------ ENTRIES PROVIDED

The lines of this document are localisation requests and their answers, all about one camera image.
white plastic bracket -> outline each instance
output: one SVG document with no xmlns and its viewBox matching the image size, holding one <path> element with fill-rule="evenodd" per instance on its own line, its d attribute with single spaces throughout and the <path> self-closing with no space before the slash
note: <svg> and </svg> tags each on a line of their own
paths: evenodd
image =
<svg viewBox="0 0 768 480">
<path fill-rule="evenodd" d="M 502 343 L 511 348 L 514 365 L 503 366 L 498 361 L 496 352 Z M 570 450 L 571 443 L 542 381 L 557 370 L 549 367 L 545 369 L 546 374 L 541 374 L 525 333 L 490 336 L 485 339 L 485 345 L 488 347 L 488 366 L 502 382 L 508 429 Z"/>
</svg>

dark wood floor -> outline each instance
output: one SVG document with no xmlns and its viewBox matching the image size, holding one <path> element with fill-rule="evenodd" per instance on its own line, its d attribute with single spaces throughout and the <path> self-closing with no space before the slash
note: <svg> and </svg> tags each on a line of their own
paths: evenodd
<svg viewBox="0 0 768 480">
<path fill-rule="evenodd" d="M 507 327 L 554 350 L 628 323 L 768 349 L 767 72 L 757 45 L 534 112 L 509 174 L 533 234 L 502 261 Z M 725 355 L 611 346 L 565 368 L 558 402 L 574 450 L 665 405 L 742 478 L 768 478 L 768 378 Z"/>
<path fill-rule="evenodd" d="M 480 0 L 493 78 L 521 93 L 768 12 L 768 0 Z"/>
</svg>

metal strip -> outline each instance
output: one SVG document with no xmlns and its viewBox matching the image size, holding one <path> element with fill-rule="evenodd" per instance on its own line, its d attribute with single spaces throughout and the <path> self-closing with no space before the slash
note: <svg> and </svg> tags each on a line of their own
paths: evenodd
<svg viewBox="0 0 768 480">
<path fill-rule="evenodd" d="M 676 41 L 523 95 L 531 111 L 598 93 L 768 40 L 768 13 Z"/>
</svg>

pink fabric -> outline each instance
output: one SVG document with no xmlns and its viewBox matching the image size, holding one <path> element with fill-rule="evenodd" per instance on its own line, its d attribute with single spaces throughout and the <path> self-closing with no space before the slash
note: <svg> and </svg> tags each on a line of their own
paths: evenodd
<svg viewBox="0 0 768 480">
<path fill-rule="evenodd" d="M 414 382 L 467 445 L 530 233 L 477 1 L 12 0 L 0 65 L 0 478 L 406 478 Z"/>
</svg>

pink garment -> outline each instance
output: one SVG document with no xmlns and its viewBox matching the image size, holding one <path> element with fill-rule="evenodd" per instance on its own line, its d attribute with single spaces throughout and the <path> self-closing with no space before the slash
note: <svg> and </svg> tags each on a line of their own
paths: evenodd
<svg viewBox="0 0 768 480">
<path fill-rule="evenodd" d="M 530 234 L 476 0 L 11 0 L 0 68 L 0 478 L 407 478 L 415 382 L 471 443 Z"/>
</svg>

------------
------ ENTRIES PROVIDED

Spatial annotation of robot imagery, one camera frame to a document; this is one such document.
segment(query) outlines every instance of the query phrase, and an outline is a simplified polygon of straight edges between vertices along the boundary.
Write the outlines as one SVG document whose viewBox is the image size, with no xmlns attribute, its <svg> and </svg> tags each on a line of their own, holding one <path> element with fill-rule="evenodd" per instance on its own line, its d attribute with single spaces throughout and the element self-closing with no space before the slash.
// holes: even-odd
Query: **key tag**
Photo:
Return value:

------------

WHAT IS REQUIRED: In the entries above, find each line that has the word "outlines". Copy it.

EXPECTED ANSWER:
segment(query) outlines every instance of the query phrase, and an outline is a simplified polygon of straight edges between vertices along the boundary.
Write the outlines as one SVG document whose viewBox is the image size, with no xmlns attribute, its <svg> and </svg> tags each on a line of their own, holding one <path> element with fill-rule="evenodd" per instance on its own line, its d attribute with single spaces throughout and the element self-closing with no space before the slash.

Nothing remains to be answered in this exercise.